VMware is a good cloud play involved in deal talks with Dell, while Workday is just like ServiceNow that helps companies with HR and legal processes. Splunk allows companies to analyze and use their data in the best way.

“When you identify a powerful theme that’s revolutionizing the way we do business, find the biggest winners, wait for a good entry point and then hang on for the ride,” concluded Cramer.

CEO interview – Splunk (NASDAQ:SPLK)

The stock of Splunk is up 30% in 2018. Cramer interviewed president and CEO Doug Merritt to hear what lies ahead.

Merritt said that more companies are aiming to be data-driven everyday. In fact, he thinks that retail companies are struggling as they are choosing to sell items without customer data backing it up. “If you’re doing it that way, it’s going to be harder and harder to be successful. That is not the way that Amazon’s doing it. That’s not the way that Mercadolibre’s doing it. That’s not the way Alibaba’s doing it,” he added.

Splunk has partnered with Amazon web-services and has clients like Coca-Cola, Nordstrom and Groupon. They also help companies with data compliance, telling them what data they need to monitor, building dashboards and metrics to manage operations better.

“Every company has got to become a data-driven company or they just won’t compete going forward.

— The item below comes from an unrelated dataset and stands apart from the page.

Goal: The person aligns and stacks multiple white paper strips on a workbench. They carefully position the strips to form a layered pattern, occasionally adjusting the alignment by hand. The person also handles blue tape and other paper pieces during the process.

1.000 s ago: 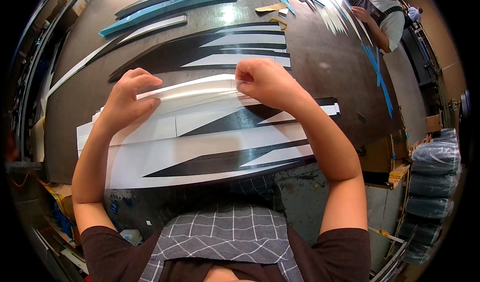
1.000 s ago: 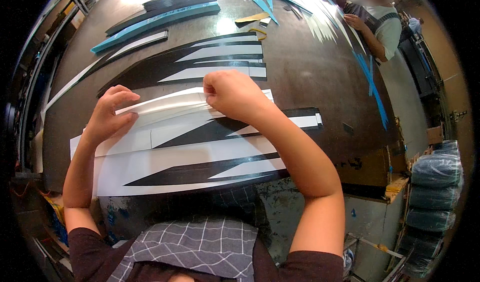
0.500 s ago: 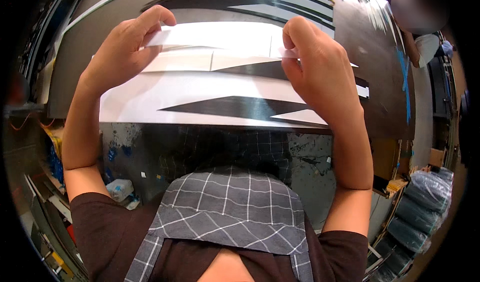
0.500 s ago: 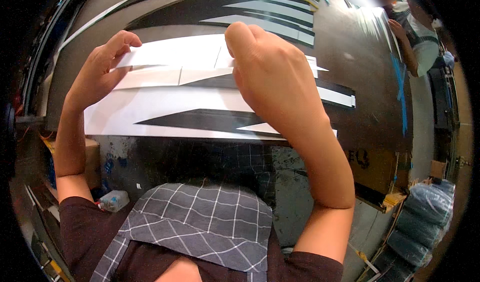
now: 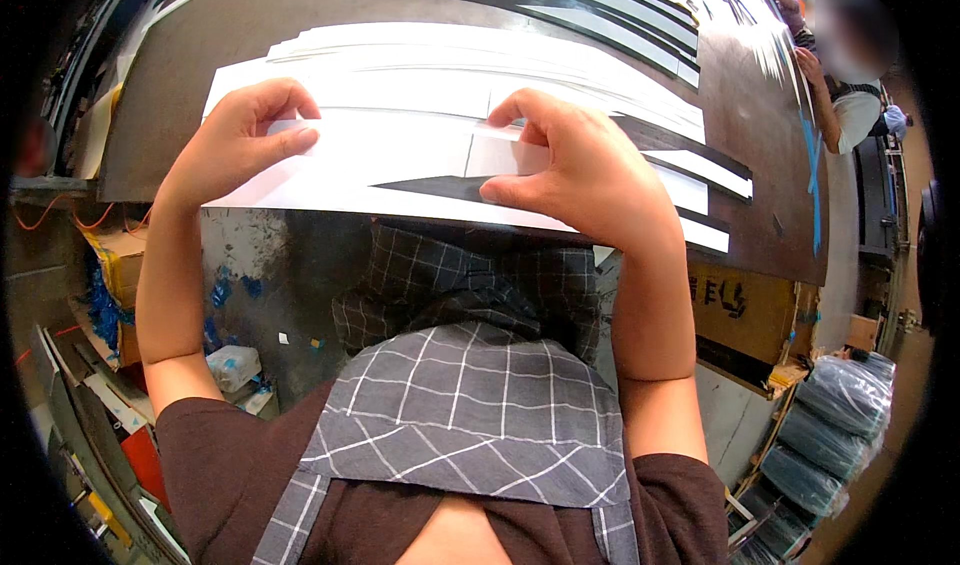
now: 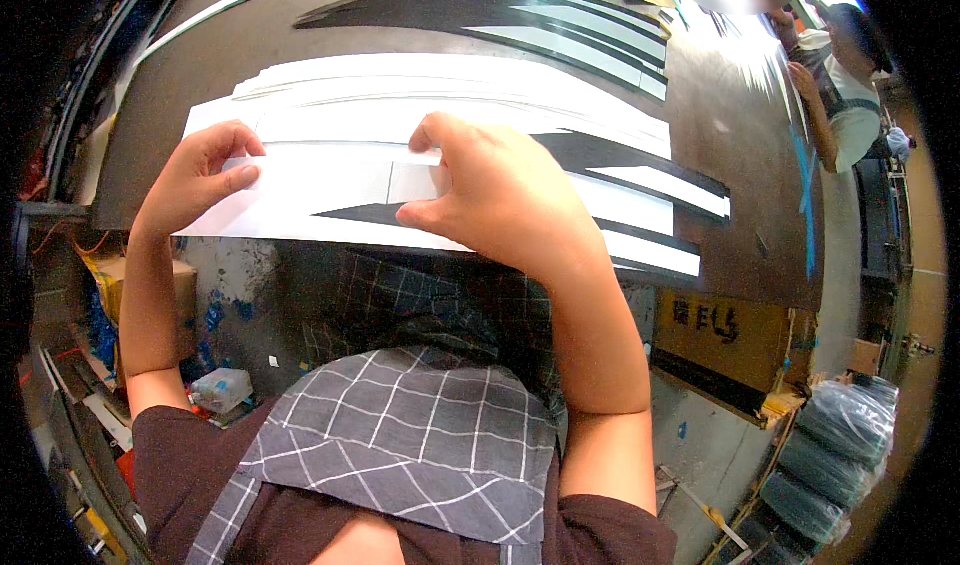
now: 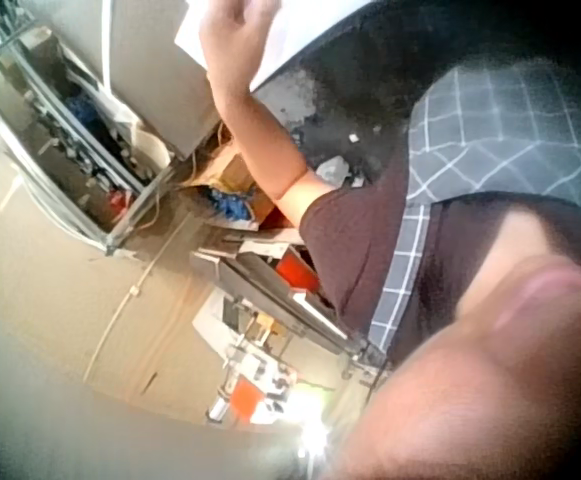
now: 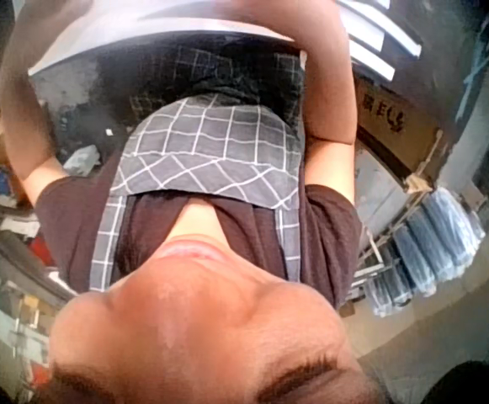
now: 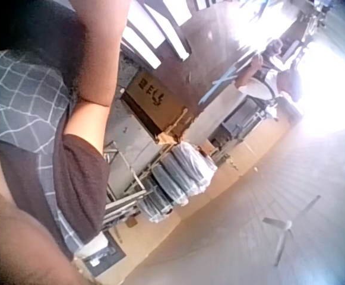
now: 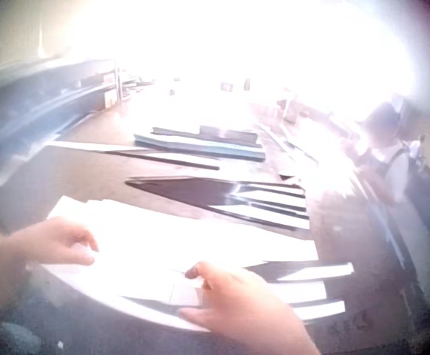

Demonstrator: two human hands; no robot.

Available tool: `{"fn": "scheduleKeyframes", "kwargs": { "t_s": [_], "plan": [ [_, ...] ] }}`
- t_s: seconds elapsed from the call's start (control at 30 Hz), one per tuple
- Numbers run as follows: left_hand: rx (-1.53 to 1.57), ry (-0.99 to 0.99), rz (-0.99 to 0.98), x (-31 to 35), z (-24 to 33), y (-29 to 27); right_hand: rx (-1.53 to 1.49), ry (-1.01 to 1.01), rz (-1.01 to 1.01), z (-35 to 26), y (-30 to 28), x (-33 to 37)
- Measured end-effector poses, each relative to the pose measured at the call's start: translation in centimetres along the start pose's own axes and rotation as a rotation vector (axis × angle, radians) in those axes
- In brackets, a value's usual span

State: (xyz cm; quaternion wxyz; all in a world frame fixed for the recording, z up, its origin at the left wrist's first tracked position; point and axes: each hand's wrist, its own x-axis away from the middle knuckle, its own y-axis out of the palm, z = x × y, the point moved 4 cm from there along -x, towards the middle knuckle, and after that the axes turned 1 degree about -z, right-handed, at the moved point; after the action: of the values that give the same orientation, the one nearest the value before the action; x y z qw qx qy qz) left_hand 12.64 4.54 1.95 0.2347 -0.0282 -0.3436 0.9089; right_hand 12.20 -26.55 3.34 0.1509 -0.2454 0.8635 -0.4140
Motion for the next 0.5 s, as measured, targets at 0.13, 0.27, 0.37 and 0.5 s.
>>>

And Splunk is the best solution out there to help companies understand this multitude of data that is coming in every single day and turn it into a business outcome, a true competitive advantage,” he concluded.

Splunk has made 4 acquisitions in the last year to keep improving their cloud services and cybersecurity.

CEO interview – Workday (WDAY)

Workday reported a good quarter and also got an upgrade from analysts. Cramer interviewed co-founder and CEO Aneel Bhusri to find out more about the last quarter.

While Workday has been a human capital management provider traditionally, this quarter saw a sea of change with more Fortune 500 companies adopting their cloud finance software. They just acquired Netflix as a client. “Reed Hastings, their CEO, would send me emails at all hours of the night with things I could fix in the product. He’s very good with products, as you know, and they worked with us over time to really build a terrific global platform. It’s just a great partnership,” said Bhusri.

They don’t have just banks as clients, but government, education and healthcare clients as well. Their Prism Analytics allows healthcare companies to integrate third-party data like patient outcomes and accounting systems.

Many companies are moving away from legacy systems as they realize the benefits of the modern cloud architecture.

Viewer calls taken by Cramer

Shutterfly (SLFY): People love the stock as the company has momentum. It can still go higher as the market loves the stock, whether or not one loves the company.

Walmart (NYSE:WMT): They are an amazing sourcer. Their e-commerce business has to grow.